- [TASK PROMPT] Lift out all lines below that contain "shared".

Records excerpted from a collection
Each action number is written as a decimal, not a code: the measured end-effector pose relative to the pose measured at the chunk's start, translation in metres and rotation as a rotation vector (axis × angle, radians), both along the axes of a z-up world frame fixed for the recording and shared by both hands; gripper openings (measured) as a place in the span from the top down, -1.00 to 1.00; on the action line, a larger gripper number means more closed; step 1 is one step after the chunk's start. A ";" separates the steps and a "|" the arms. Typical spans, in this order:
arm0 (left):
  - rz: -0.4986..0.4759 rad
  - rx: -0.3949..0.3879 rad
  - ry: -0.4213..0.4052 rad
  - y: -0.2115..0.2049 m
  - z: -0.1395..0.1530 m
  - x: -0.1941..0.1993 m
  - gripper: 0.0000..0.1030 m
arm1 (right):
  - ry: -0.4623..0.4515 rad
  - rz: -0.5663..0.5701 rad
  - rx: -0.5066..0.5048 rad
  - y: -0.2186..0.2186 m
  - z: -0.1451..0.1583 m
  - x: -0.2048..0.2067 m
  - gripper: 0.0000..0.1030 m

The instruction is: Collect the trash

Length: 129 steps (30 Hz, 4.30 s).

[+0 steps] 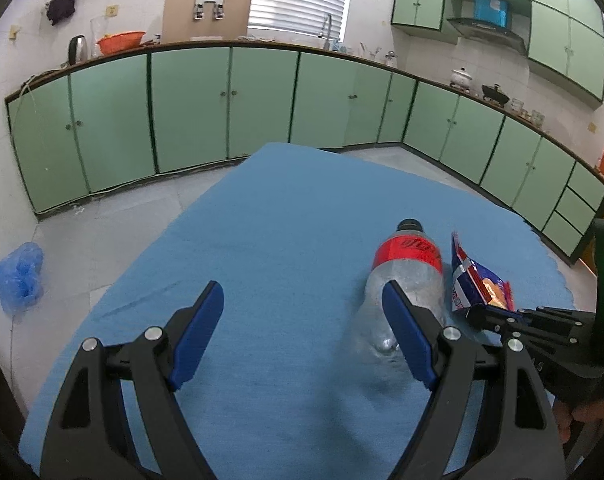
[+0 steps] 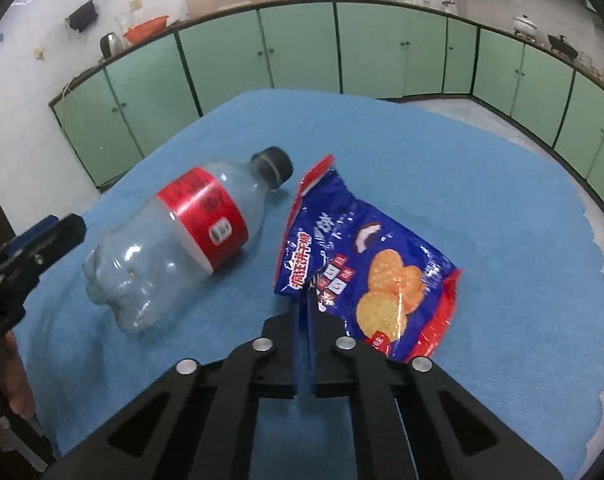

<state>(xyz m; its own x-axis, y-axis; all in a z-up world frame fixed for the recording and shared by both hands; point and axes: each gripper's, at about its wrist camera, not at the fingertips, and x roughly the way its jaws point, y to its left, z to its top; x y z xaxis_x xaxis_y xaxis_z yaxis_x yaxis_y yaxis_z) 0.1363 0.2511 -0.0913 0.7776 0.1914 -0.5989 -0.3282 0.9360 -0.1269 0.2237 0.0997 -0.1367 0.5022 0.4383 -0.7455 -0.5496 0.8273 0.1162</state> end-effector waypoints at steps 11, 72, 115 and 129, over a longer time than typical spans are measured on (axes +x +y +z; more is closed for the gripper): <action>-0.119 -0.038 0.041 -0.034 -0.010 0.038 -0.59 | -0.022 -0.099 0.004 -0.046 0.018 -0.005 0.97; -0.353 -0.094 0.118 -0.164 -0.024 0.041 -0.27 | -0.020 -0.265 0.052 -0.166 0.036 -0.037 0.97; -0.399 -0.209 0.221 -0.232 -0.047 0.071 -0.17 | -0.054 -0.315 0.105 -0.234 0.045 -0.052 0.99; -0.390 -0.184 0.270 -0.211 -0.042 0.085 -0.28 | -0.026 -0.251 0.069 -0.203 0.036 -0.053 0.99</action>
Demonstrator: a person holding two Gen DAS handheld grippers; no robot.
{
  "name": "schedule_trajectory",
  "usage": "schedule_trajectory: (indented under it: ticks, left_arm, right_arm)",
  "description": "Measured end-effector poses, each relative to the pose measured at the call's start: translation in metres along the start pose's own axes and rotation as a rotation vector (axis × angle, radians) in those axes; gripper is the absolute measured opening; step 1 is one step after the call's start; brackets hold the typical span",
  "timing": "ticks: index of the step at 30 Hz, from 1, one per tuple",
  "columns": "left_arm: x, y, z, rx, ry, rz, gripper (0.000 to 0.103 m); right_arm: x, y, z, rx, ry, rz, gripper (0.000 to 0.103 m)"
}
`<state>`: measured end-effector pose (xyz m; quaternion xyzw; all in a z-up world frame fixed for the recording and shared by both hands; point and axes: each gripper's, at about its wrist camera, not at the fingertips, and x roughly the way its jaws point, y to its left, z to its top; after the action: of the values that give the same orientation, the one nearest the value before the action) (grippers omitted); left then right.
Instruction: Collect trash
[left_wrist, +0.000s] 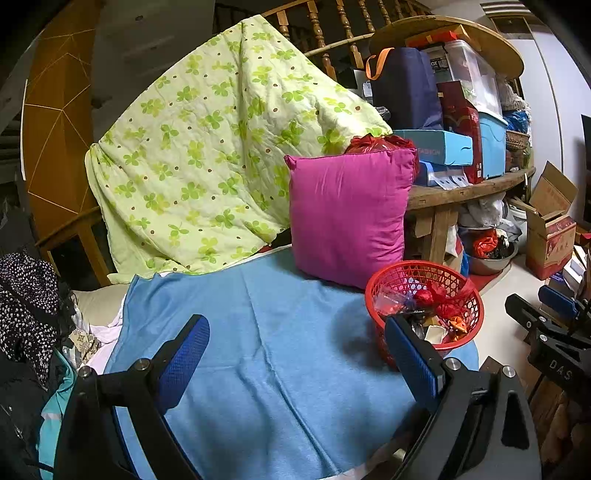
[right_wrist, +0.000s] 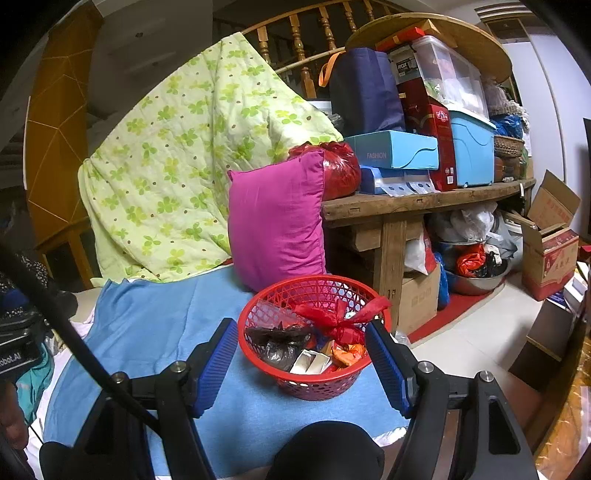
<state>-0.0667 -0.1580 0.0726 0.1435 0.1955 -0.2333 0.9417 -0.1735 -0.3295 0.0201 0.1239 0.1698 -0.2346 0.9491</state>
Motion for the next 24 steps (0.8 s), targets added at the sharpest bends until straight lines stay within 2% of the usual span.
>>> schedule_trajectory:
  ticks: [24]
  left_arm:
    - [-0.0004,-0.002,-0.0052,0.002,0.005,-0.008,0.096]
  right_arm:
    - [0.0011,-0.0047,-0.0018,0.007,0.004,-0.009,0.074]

- [EXERCISE RESULT]
Each action number is written as a decimal, not a code: the measured end-effector pose relative to the pose measured at the chunk's start, translation in metres and rotation as a rotation vector (axis × angle, radians), both along the axes of a z-up world frame fixed for the recording and shared by both hands; gripper openings (measured) as a place in the span from the top down, -1.00 to 1.00; on the action line, a larger gripper number means more closed; step 1 is one step after the chunk's start. A ";" separates the steps and a "|" the arms. Typical spans, in this order:
<state>(xyz m; its own x-axis, y-axis; all in a z-up world frame fixed for the recording and shared by both hands; point and axes: each gripper's, at about its wrist camera, not at the fingertips, and x roughly the way its jaws point, y to its left, z to its top; x y z xaxis_x xaxis_y xaxis_z yaxis_x yaxis_y yaxis_z) 0.1363 0.2511 -0.0913 0.7776 0.1914 -0.5989 -0.3282 0.9360 -0.1269 0.2237 0.0997 -0.1367 0.5022 0.4383 -0.7455 -0.5496 0.8273 0.1162</state> end-effector waypoints at steps 11, 72, 115 and 129, over a longer time than typical spans are measured on (axes +x +y +z; more is closed for the gripper): <action>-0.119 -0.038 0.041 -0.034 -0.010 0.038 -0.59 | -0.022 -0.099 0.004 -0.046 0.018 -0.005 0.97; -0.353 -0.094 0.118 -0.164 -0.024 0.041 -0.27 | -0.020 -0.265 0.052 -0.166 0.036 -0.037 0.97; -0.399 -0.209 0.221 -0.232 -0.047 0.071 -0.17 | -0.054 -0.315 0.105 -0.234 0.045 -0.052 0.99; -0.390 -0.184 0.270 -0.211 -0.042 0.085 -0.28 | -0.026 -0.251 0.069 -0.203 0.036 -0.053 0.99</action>
`<state>`: measured end-effector pose (xyz m; quaternion xyzw; all in a z-up world frame fixed for the recording and shared by both hands; point and axes: each gripper's, at about its wrist camera, not at the fingertips, and x roughly the way its jaws point, y to its left, z to its top; after the action: of the values that give the same orientation, the one nearest the value before the action) (grippers omitted); left then right.

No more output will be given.